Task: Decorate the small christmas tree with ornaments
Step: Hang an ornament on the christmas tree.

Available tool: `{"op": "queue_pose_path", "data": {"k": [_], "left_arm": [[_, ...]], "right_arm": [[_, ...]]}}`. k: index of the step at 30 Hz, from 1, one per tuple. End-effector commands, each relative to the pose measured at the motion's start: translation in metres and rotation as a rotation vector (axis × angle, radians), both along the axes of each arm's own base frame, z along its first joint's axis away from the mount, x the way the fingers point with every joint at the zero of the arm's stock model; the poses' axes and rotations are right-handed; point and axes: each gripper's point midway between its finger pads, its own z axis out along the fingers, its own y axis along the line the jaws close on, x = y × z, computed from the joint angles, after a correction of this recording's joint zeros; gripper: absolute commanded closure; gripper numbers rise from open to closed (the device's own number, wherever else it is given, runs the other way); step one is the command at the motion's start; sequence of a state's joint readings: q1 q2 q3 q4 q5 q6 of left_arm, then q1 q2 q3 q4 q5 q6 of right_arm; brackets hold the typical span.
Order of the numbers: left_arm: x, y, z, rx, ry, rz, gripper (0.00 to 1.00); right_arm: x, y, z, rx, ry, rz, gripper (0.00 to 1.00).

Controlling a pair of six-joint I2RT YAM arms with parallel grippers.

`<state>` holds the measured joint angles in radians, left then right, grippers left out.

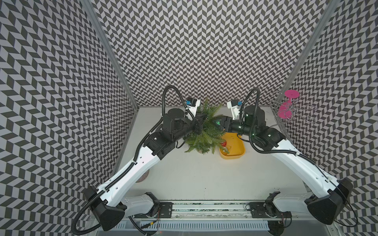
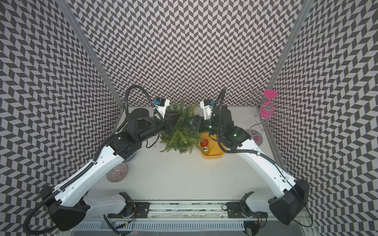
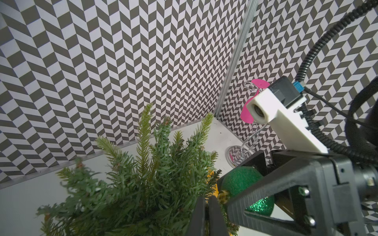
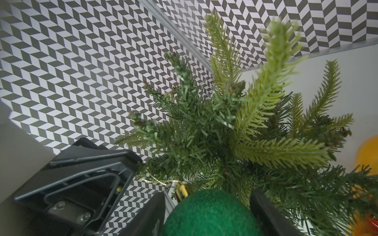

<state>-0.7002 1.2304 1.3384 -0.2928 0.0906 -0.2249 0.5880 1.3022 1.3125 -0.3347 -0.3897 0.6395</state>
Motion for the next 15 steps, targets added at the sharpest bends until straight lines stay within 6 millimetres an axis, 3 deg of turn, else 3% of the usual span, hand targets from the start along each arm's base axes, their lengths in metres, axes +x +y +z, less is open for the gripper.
{"op": "queue_pose_path", "data": {"k": [1, 9, 15], "left_arm": [[-0.003, 0.002, 0.015, -0.015, -0.028, 0.003, 0.92], [-0.003, 0.003, 0.016, -0.019, -0.028, 0.007, 0.83], [-0.003, 0.004, 0.016, -0.018, -0.03, 0.01, 0.82]], "right_arm": [[-0.009, -0.002, 0.023, 0.057, -0.061, 0.01, 0.33], [-0.016, -0.011, 0.018, 0.041, -0.055, -0.006, 0.28], [-0.033, -0.005, 0.023, 0.065, -0.07, 0.084, 0.31]]}}
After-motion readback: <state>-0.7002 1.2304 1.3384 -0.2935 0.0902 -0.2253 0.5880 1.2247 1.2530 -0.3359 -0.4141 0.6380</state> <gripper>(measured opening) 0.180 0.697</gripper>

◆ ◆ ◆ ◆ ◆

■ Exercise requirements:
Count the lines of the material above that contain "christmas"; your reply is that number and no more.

■ Solution for this task:
2